Now that you're leaving school (or dropping below half-time attendance), it's important to review the details of your Perkins Loan. Your rights and responsibilities are listed at the end of this session. Remember:
- You signed (either electronically or on paper) a Master Promissory Note, which is a legal agreement to indicate your commitment to repay your student loan(s).
- You MUST pay back your loan, even if:
- You don't finish school,
- You don't get a job after leaving school, or
- Your education didn't meet your expectations.
- If you make regular, on-time, monthly payments, you will build a good credit history, which makes it easier for you to borrow money in the future.
- If you fail to make regular, on-time monthly payments, you will face serious consequences.
- Stay in close touch with the financial aid professionals at your school. Contact them, or their billing service, with any changes in your name, address, phone, employment situation, etc.

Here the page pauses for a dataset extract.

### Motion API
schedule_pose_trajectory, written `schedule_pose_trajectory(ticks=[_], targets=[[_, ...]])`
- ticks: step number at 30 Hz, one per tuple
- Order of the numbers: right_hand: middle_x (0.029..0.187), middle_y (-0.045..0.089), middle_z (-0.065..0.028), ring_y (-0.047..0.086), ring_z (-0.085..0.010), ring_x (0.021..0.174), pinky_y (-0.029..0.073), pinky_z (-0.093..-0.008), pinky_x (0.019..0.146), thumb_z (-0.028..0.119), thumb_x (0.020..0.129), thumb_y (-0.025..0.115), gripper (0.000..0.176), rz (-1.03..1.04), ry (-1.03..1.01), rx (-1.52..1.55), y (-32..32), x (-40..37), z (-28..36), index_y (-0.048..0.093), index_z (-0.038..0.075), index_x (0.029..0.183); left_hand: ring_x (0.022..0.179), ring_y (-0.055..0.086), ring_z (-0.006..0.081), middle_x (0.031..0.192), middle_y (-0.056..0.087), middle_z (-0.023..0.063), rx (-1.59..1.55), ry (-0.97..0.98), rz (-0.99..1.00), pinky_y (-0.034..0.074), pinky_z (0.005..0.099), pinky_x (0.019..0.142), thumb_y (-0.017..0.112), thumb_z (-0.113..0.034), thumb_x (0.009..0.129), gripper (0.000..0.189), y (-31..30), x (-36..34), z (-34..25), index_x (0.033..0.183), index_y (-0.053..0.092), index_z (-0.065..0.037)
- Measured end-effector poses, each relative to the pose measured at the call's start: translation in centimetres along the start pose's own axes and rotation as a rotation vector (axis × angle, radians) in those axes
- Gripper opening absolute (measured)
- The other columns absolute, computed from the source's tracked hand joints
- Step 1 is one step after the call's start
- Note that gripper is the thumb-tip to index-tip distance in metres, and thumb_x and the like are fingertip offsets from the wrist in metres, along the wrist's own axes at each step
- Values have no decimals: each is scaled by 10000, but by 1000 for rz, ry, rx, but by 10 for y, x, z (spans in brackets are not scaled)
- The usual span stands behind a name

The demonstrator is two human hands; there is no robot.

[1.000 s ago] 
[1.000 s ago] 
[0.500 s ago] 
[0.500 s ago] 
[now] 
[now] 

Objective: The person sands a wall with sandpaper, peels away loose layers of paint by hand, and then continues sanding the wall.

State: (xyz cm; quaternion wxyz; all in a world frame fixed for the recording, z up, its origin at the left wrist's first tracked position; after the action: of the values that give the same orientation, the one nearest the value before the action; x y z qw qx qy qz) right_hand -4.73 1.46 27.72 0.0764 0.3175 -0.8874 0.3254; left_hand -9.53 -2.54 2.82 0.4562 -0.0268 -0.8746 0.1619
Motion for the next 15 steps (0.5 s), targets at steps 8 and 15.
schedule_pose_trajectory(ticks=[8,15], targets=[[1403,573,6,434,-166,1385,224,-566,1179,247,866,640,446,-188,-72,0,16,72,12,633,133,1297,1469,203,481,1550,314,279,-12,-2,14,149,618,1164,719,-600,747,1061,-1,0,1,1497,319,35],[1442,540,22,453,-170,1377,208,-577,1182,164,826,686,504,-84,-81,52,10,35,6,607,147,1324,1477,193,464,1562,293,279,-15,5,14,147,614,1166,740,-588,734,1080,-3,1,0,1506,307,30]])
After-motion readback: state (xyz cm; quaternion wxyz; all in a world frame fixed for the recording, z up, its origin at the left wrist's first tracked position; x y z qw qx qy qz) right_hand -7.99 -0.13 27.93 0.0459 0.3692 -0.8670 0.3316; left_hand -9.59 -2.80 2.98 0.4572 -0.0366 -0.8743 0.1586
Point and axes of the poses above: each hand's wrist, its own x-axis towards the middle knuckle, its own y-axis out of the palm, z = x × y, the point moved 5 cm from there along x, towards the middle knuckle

- Stay informed. Keep your records up to date and organized, so you can easily resolve problems. Know the amount of your student loan payments--and when repayment begins. Read all information carefully. Keep copies of any promissory notes you sign; they tell you the total amounts borrowed and the names and addresses of the institutions from which you borrowed.
- If you have trouble making payments, contact your school or its billing service immediately. You have several options for resolving difficulties.
- Develop a budget to help you manage your income and expenses, including your student loan payments, credit card debt, and other living expenses.
You must tell your school or its billing service about changes to your name, address, and phone number. In addition, you must let your school know if you:
- withdraw from school (or drop below half-time status),
- transfer to a new school (until your loan is paid in full, the school that administers your Perkins loan has the right to contact your new school--and any other school you attend--to find out about your student status, year of study, dates of attendance, graduation, withdrawal, transfer, and current address),
- change your employer (or your employer's address changes),
- change your Social Security Number or driver's license number,
- change your expected graduation date, or
- experience any other change that affects your loan status (for example, if you get a job and therefore lose your eligibility for an unemployment deferment).
Promptly respond to any communication about your loan from your school or its billing service.